After researching Churchill’s long and varied life, it is clear that there is still something new to say. This is especially the case regarding his early life, where the military influence was predominant; and in his and the political establishment’s role in the treatment of the fighting man after World War I. The more that one delves into such a complicated and rich life, the more one realises that few things in the picture of Churchill’s life were clear and simple.

Not only did Churchill turn his historical work into a self-portrait, but he was in his very being a contradiction. He enjoyed wearing uniforms but was not a militarist and was, as the veteran British left-wing MP Tony Benn has said, well to the left of Tony Blair’s New Labour; yet he spent most of his political life in the Conservative Party. Moreover, Churchill wielded more power than any Prime Minister in history, yet saw himself as the servant, not the master, of Parliament.
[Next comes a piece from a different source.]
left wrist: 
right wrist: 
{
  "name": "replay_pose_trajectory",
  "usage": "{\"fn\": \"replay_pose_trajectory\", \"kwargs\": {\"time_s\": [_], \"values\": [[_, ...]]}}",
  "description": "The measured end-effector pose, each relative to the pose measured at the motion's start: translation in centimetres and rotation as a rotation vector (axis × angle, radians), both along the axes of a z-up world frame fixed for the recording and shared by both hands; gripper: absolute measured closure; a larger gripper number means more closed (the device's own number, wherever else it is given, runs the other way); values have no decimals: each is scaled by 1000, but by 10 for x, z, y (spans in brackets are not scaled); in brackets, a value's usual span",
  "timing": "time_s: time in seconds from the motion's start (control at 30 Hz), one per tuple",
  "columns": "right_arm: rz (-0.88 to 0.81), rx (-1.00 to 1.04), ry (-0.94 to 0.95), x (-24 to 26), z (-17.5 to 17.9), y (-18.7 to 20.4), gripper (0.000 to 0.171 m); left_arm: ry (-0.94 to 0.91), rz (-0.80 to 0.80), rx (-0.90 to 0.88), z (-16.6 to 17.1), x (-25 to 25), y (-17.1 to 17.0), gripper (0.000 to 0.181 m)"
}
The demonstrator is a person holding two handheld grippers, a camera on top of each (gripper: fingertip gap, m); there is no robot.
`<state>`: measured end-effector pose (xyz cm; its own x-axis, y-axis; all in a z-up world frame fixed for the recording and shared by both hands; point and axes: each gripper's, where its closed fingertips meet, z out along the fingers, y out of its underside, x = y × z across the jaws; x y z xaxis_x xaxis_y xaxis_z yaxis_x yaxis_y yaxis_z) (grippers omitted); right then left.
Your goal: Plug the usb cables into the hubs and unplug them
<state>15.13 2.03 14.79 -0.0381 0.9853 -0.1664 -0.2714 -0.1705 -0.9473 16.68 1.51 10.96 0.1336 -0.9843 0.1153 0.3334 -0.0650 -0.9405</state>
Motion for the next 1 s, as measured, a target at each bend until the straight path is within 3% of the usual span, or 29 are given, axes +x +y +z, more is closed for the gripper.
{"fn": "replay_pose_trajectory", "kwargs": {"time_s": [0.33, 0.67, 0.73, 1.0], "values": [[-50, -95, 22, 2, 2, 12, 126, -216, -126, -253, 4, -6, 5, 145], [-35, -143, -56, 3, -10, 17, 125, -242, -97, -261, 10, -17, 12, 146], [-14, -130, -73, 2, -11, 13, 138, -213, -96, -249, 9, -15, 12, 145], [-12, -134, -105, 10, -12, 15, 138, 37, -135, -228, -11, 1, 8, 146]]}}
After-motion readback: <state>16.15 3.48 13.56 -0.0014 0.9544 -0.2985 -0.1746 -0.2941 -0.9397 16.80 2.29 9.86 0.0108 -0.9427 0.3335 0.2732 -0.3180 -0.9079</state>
Part of the problem for the biographer, and one of the most striking facets of Churchill’s career, was that he was as much a writer as a politician. It is a surprising fact that students of Churchill have been reluctant to grant him professional status in any field other than politics. This is remarkable for a man who published some fifty books, 800 articles, numerous speeches, and who made far more money than all but a few “professional” writers. Part of this drive, it is true, was owed to Churchill’s perennial need for money, forced upon him by his “nothing but the best” lifestyle; but that does not detract from his de facto professional status.

Even with his “factory” of literary assistants in his later years, Churchill did not pretend to be a professional or academic historian. “This is not history,” he was to say, “this is my case.” Moreover, he felt that history would be kind to him, for he was to write it. History was not, therefore, merely a labour of love and a much-needed source of income, it was part of Churchill’s campaign to adjust the historical record so as to favour his own reputation. Indeed, this was not something which began in his later years when he had a reputation to protect, but in his early years, when he was building a reputation that did not yet exist, and seeking to bring himself to the notice of a waiting public that he regarded as a blank canvas upon which to project himself.

And yet there was a further aim to Churchill’s writing: to rehabilitate his ancestors and to enhance his family’s reputation. Both his biographies of his father, Lord Randolph (a somewhat hagiographic work) and of the First Duke of Marlborough, display a determination to present history in the way most favourable to his relatives.

It is to be regretted that, as a professional historian, Churchill was inclined to try to “retouch the portrait,” which makes any biographer’s job that much more challenging; but it is impossible to deny a powerful affection for that fusion of history and myth which characterises a man who may have been, far from a dry professional, a master story-teller.